Отпевание шло не в известном всем и каждому главном православном соборе Парижа — Александра Невского на рю Дарю, а в небольшом деревянном храме на северной окраине города. И похоронили Синявского не на Сен-Женевьев-де-Буа, где покоятся деятели русского зарубежья, включая знаменитостей — от Бунина, Тэффи и Мережковского до Галича, Тарковского и Нуреева — и где по рангу лежать бы Андрею Донатовичу, а на муниципальном кладбище городка Фонтене-о-Роз. Синявский предпочел соотечественникам — соседей. Улегся на скромном французском кладбище скромного французского городка.
— Андрей Донатович, вам удается сейчас смотреть на себя глазами лагерника?
— Удается. Лагерь вспоминается часто. И когда я теперь встречаюсь с лагерными товарищами, мы все время смеемся. А вспоминаем ситуации не всегда забавные, порою жутковатые… Кроме того, я довольно часто вижу сны — про то, что второй раз попал в лагерь. Это совсем не кошмары, нет, не кошмары. Снится, что у меня заканчивается второй срок. И мысль — как же я теперь во Францию попаду? И просыпаюсь не с чувством облегчения, а с иронической усмешкой, потому что после второго срока проделать все эти зигзаги — довольно странно.
— Да, одной эмиграции на жизнь хватает.

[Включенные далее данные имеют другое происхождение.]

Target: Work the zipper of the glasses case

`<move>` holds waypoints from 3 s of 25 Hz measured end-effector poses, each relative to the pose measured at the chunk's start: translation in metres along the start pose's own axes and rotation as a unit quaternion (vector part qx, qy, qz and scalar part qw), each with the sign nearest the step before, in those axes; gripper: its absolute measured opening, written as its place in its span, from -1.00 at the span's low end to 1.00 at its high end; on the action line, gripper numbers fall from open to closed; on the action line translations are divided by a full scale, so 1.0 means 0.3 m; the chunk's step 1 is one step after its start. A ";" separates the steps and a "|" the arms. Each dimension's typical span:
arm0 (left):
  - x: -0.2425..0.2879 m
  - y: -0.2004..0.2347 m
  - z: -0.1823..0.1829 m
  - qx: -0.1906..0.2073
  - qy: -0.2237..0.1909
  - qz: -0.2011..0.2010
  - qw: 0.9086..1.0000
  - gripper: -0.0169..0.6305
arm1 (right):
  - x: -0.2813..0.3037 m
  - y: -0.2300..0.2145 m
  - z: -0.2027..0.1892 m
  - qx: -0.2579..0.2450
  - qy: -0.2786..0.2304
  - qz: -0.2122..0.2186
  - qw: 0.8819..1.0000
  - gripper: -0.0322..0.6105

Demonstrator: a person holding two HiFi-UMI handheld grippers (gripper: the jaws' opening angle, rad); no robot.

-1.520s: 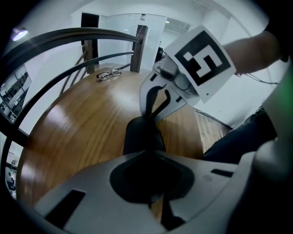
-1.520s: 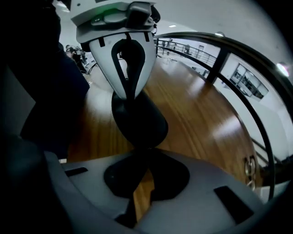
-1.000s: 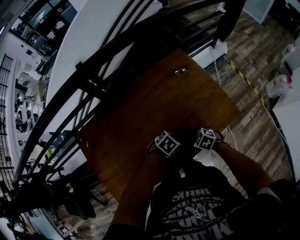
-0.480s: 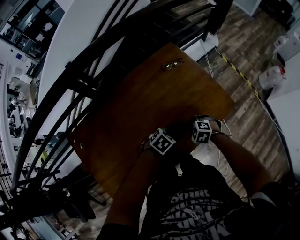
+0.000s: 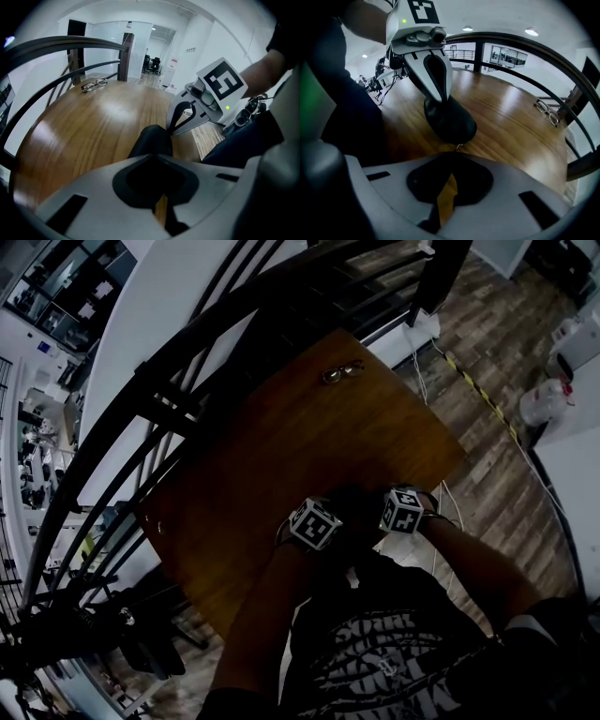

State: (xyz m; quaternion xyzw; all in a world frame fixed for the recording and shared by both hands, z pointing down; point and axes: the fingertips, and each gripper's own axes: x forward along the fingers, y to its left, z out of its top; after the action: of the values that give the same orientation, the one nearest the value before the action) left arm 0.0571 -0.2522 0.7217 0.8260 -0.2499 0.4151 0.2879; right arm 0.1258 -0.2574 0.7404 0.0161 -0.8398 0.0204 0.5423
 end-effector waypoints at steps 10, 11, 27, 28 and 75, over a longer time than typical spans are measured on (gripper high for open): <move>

Ведь вас наверняка постоянно спрашивают: не думаете ли о возвращении в Россию?
— Во всяком случае, в видимом будущем я себе такой задачи не ставлю. Ведь я почему эмигрировал? По единственной причине: хотел продолжать писать. А мне сказали: не уедете — отправитесь обратно в лагерь. Возвратиться в Россию… А зачем возвращаться? За материалом? Материала у меня хватает. Писать там? Вроде бы свобода слова, но уж очень зыбкая. Кроме того, я считаю, что писателю все равно, где его тело находится, ежели он продолжает работать. Потом, я не уверен, что, если окончательно вернусь в Россию, меня там радостно начнут печатать. Нет. В России ко мне достаточно плохо относятся.
На кладбище было телевидение, операторы проворно скакали через яму и командовали. Все стали полукругом, гроб ушел под землю. Марья Васильевна растерянно посмотрела вниз. Ее фигура в длинном широком плаще, на секунду замершая, выстроила мизансцену трагедии. Начались речи. Уверенно вперед вышли генералы. Генерал официальный — посол и еще более официальный — знаменитый поэт.
— Андрей Донатович, вы враг любого канона, нарушитель иерархии, противник системы. А тут — смокинг, трехвековая традиция, ранжир. Как себя чувствуете в качестве лауреата?
— Я сравниваю контрастные ситуации в своей судьбе. Поэтому немножко смешно, но я скорее над собой смеюсь. И потом, я ведь враг не любого канона. Например, очень люблю фольклор — искусство каноническое. К тому же в Гарварде канон веселый. Это ритуал, но — игровой. Конечно, что-то меня стесняло, больше всего — смокинг, который я никогда в жизни не надевал, и это оказалось тяжелым испытанием. Я и галстуков-то не ношу.